(RECORDS SUPPLIED Opens)
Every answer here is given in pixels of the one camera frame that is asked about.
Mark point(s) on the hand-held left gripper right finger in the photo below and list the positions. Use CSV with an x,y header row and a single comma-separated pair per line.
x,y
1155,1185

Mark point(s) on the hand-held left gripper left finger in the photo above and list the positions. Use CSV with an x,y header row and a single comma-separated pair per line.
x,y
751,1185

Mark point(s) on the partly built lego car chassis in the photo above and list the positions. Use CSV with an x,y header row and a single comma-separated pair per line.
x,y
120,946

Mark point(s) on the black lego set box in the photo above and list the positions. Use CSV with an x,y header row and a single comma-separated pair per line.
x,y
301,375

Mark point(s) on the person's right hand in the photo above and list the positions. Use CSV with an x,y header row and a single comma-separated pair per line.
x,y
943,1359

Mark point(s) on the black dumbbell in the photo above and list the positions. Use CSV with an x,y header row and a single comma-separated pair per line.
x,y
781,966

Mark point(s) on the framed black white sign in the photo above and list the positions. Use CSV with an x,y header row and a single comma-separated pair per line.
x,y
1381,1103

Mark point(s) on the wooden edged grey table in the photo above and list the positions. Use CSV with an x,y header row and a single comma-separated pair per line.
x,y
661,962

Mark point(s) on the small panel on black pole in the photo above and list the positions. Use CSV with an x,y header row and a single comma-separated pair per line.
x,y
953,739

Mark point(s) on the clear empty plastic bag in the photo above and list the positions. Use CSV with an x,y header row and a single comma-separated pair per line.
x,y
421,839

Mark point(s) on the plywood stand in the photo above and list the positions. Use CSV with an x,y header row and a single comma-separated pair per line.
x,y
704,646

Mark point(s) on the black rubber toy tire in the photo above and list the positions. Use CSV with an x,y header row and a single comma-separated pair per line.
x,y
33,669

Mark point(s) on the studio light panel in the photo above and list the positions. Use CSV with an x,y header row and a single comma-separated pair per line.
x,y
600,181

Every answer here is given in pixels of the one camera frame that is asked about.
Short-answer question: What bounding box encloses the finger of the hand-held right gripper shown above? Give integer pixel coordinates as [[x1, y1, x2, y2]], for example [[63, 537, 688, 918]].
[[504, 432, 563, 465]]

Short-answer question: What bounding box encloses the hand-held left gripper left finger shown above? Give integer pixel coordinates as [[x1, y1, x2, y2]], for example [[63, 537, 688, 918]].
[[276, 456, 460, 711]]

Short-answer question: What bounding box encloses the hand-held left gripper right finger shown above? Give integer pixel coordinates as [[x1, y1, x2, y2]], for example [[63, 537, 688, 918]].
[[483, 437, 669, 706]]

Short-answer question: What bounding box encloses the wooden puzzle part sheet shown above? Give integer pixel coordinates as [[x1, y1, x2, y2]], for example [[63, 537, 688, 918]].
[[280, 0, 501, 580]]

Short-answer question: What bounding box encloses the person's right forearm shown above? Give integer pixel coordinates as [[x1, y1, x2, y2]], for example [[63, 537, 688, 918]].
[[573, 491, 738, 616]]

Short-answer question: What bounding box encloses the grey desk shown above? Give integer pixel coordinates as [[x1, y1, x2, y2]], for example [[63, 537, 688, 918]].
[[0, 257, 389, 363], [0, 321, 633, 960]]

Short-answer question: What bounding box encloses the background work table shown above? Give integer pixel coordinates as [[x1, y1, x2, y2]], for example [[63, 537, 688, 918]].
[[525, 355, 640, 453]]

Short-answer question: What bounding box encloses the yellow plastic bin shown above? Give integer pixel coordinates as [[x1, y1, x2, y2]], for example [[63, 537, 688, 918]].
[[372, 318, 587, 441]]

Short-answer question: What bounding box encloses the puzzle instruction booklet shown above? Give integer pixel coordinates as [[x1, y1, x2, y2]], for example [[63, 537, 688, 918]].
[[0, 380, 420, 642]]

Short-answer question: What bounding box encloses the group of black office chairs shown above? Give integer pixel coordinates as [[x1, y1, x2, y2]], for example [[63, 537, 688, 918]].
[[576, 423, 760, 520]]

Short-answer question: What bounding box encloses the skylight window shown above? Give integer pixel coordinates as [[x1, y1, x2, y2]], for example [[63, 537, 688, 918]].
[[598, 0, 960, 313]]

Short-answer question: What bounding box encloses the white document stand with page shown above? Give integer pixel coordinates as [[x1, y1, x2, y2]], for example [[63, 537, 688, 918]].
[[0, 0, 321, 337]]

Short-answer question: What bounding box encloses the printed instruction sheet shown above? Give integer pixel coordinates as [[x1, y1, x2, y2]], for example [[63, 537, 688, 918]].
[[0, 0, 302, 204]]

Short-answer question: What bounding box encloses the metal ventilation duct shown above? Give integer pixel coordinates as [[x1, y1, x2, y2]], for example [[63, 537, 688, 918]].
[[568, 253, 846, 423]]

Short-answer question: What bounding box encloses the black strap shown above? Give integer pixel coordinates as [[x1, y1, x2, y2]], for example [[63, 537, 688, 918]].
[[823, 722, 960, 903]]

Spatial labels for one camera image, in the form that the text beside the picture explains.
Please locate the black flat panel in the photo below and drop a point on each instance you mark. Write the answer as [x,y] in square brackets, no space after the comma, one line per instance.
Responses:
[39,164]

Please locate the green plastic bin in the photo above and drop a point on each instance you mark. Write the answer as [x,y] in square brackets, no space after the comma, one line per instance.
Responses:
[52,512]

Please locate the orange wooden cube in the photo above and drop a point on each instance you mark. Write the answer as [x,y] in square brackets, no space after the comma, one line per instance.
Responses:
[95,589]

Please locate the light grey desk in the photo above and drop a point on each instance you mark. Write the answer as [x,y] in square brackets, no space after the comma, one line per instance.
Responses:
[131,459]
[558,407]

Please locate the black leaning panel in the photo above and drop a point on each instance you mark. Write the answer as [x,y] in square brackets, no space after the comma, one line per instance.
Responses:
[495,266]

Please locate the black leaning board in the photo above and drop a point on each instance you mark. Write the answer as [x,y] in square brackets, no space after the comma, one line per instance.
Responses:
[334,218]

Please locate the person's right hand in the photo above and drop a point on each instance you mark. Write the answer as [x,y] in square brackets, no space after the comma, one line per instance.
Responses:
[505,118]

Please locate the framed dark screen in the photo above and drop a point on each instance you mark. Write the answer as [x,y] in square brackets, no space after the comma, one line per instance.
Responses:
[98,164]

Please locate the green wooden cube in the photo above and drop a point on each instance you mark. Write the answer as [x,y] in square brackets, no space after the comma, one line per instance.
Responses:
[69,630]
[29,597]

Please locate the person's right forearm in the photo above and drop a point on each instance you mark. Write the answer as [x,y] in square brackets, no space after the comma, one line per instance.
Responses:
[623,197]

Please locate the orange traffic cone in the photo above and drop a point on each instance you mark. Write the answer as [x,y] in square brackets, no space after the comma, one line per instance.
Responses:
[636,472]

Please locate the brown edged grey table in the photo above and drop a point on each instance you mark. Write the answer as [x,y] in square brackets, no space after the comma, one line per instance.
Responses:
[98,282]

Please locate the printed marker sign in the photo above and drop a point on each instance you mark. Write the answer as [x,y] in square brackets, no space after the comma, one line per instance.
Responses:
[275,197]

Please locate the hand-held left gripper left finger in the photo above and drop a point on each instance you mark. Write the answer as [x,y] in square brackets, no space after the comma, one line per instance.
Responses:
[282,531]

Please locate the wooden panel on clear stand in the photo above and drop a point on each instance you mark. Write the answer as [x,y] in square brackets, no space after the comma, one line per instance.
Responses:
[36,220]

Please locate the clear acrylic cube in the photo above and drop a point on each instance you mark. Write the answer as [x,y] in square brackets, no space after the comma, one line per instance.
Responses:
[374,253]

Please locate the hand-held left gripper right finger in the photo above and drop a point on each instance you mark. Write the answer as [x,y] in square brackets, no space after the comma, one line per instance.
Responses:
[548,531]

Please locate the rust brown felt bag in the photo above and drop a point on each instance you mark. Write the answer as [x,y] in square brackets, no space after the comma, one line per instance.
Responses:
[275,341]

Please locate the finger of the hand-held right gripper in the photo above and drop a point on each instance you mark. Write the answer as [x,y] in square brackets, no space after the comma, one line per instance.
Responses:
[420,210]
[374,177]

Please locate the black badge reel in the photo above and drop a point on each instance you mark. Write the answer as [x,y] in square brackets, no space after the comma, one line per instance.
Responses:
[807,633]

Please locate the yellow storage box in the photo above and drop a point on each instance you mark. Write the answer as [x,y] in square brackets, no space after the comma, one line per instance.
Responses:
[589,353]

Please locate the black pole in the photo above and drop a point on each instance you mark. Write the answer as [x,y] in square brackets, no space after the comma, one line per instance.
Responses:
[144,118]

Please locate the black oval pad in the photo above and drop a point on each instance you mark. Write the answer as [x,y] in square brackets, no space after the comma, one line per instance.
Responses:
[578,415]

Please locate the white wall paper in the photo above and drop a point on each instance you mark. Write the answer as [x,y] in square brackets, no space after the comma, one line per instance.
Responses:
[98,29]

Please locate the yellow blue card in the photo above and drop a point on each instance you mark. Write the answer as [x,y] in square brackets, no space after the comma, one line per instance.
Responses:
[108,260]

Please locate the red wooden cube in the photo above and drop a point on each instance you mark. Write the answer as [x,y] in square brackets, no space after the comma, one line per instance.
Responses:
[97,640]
(RECORDS SUPPLIED Closes)
> [TASK BRIEF]:
Filter on the word "cube": copy each matching line from the entries above.

> [RESULT OF THE TASK]:
Please locate the orange wooden cube in the photo above and drop a point on each instance you mark. Write the answer as [x,y] in square brackets, no space after the comma, one line per instance.
Please locate the green wooden cube in the photo above and drop a point on each instance you mark. Write the answer as [x,y] in square brackets, no space after the comma, one line per instance.
Please locate the clear acrylic cube in the photo above and drop a point on each instance you mark. Write the answer as [x,y] in square brackets, no space after the comma, one line per instance.
Please locate the red wooden cube in the photo above and drop a point on each instance you mark. Write the answer as [x,y] in square brackets, no space after the comma, one line per instance.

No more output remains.